■ REQUIRED ACTION
Report each line below that carries the word "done".

*** DATA EXCERPT Section Begins ***

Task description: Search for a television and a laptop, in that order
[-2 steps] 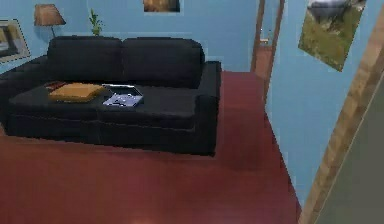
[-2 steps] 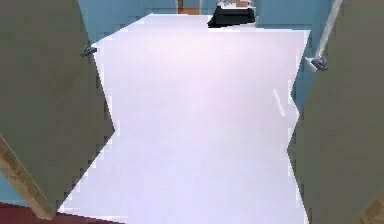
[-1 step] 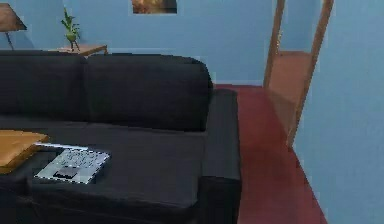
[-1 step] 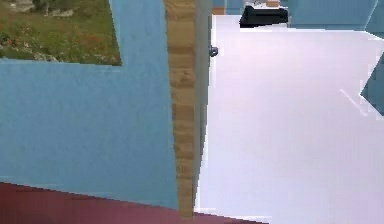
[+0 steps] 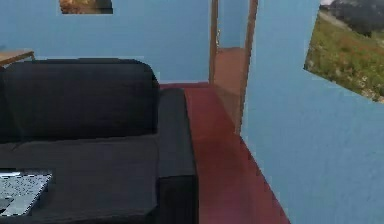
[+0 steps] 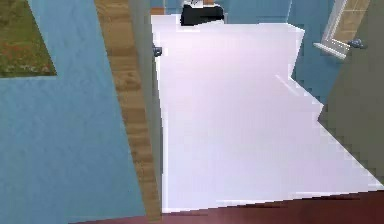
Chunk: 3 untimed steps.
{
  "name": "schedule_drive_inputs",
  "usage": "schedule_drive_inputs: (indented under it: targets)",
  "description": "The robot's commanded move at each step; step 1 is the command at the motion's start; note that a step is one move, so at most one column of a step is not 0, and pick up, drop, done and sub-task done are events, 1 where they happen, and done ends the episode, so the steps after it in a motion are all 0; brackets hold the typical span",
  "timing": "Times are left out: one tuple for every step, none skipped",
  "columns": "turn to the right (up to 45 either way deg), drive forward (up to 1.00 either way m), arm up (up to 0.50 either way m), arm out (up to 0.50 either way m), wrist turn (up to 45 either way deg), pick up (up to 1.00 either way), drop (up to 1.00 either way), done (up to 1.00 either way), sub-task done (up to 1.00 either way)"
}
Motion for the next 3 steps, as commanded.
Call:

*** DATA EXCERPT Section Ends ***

■ SOLUTION
  "description": "The robot's commanded move at each step; step 1 is the command at the motion's start; note that a step is one move, so at most one column of a step is not 0, and pick up, drop, done and sub-task done are events, 1 where they happen, and done ends the episode, so the steps after it in a motion are all 0; brackets hold the typical span",
  "columns": "turn to the right (up to 45 either way deg), drive forward (up to 1.00 either way m), arm up (up to 0.50 either way m), arm out (up to 0.50 either way m), wrist turn (up to 45 either way deg), pick up (up to 1.00 either way), drop (up to 1.00 either way), done (up to 1.00 either way), sub-task done (up to 1.00 either way)"

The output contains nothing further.